Rather than writing your own DLL, you can import from one of the standard ones and do something you know will cause an exception. For instance, calling GetProcAddress with hModule = 0 should result in an exception. It might check for 0 since 0 can be NULL, but I really doubt it will check for other small numbers like 1 or 2 :)

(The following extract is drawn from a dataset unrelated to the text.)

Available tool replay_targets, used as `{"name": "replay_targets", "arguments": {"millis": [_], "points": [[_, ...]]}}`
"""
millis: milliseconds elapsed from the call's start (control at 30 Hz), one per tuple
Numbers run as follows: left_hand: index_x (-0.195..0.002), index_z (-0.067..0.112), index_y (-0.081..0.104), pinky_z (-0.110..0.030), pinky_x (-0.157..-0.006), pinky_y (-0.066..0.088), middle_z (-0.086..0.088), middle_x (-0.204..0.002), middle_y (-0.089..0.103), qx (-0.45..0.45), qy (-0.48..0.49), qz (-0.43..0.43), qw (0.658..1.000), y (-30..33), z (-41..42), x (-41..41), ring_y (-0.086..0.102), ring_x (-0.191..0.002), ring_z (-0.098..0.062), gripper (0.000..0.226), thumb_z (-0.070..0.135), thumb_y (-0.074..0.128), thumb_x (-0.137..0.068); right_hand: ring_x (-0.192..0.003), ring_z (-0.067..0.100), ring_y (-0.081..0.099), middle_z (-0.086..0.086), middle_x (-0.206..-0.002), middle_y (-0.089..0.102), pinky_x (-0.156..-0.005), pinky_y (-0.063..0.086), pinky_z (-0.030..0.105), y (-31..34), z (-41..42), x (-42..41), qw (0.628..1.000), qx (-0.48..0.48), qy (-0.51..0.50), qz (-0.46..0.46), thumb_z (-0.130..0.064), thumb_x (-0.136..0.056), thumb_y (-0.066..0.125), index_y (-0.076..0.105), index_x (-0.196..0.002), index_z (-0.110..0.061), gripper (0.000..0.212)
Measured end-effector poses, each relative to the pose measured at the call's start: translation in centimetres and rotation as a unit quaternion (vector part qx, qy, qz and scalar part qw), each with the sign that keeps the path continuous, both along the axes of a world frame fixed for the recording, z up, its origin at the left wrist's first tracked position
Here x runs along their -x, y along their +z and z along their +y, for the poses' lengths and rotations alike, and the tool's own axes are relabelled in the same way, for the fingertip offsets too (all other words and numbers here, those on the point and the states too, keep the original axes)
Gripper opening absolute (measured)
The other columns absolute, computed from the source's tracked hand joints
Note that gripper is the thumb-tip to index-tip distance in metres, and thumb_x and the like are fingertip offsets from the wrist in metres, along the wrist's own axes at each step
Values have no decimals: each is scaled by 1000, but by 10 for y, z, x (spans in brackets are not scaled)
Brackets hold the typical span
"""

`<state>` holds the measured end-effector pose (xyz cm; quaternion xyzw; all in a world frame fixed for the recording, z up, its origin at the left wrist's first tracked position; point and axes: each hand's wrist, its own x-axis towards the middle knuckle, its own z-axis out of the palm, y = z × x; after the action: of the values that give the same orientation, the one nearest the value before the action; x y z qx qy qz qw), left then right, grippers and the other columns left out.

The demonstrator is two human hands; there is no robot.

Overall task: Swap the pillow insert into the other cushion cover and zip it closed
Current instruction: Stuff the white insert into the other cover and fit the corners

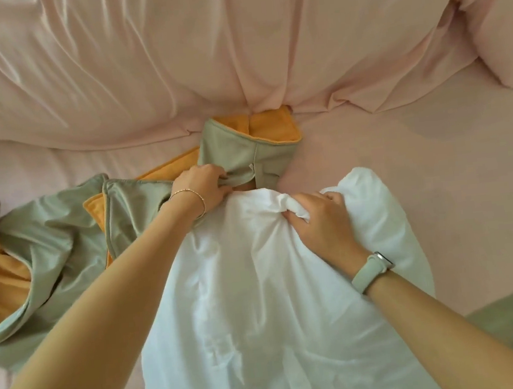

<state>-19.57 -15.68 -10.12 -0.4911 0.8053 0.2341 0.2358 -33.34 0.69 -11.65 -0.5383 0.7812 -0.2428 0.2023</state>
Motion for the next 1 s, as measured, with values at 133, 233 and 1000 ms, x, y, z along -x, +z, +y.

How to import GetProcAddress according to pinvoke.net:

[DllImport("kernel32.dll", CharSet=CharSet.Ansi, ExactSpelling=true, SetLastError=true)]
public static extern UIntPtr GetProcAddress(IntPtr hModule, string procName);

This program:

using System.Runtime.InteropServices;
using System;
public class x
{
    [DllImport("kernel32.dll", CharSet=CharSet.Ansi, ExactSpelling=true, SetLastError=true)]
    public static extern UIntPtr GetProcAddress(IntPtr hModule, string procName);

    static void Main()
    {
        Console.WriteLine(GetProcAddress((IntPtr)5, "asdf"));
    }
}

results in the following error in Mono, becuase I don't have kernel32:

Unhandled Exception: System.EntryPointNotFoundException: GetProcAddress
  at (wrapper managed-to-native) x:GetProcAddress (intptr,string)
  at x.Main () [0x00000] 

so I'm not sure what it will do in .NET on Windows -- hopefully that will cause a crash!

Mark Rushakoff
A: 

You can create a native DLL that makes a callback to a managed code delegate instance that has gone out of scope before the DLL attempts to call it. I don't know what effect this has in the full .Net framework, but in the .Net Compact Framework it makes your application vanish instantly, in a completely untrappable way.

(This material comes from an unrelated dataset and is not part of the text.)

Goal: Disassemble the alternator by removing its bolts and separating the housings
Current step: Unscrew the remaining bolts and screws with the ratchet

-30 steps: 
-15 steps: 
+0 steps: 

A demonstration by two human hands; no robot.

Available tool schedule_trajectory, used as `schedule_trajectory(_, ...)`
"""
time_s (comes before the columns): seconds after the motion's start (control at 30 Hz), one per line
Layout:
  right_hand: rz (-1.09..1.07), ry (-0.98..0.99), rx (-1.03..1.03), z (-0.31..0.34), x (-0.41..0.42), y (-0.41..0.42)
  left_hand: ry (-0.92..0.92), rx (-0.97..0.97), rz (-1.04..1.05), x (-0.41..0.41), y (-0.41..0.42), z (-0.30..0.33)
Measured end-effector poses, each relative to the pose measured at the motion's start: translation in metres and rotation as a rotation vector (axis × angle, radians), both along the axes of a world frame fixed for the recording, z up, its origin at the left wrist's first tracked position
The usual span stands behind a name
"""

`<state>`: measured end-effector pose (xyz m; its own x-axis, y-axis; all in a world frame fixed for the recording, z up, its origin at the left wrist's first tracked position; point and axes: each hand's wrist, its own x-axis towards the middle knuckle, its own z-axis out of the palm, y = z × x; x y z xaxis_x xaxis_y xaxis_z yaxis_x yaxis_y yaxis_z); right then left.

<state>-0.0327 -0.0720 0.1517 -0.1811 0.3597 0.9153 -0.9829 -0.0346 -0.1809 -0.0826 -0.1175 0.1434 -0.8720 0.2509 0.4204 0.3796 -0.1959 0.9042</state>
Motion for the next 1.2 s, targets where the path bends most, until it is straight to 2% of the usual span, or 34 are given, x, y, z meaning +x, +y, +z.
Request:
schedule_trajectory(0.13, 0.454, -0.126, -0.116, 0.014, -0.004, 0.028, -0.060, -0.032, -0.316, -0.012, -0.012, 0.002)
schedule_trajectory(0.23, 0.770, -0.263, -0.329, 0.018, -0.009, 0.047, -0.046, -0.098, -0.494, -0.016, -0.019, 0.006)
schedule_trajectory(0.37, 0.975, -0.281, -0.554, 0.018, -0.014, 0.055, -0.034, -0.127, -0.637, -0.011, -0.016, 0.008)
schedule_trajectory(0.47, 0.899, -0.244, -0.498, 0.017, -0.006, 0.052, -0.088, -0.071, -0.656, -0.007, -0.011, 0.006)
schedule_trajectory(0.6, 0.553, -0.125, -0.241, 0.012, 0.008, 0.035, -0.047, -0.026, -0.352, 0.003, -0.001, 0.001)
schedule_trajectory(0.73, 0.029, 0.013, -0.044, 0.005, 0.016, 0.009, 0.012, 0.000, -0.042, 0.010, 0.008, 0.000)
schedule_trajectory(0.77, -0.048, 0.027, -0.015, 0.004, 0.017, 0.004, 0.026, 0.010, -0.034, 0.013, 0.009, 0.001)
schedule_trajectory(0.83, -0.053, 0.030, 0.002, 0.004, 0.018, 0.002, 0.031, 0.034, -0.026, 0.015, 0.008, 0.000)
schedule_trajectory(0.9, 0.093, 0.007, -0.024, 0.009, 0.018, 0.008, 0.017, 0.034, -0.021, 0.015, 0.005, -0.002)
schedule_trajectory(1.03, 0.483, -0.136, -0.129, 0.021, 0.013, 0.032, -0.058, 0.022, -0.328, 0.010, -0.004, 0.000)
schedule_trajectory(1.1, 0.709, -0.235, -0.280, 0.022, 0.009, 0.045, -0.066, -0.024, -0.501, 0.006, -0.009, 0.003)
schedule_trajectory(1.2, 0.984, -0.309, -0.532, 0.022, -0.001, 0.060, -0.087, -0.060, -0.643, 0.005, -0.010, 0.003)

This may not be exactly what you're looking for, but on the other hand it may be exactly what you're looking for, since this is a fairly common source of intermittent errors when calling native DLLs from managed code (more generally, these kinds of errors can happen when you pass in structures that aren't scoped properly or haven't been "pinned", and thus can get disposed or moved by the GC while the native DLL is still working with them).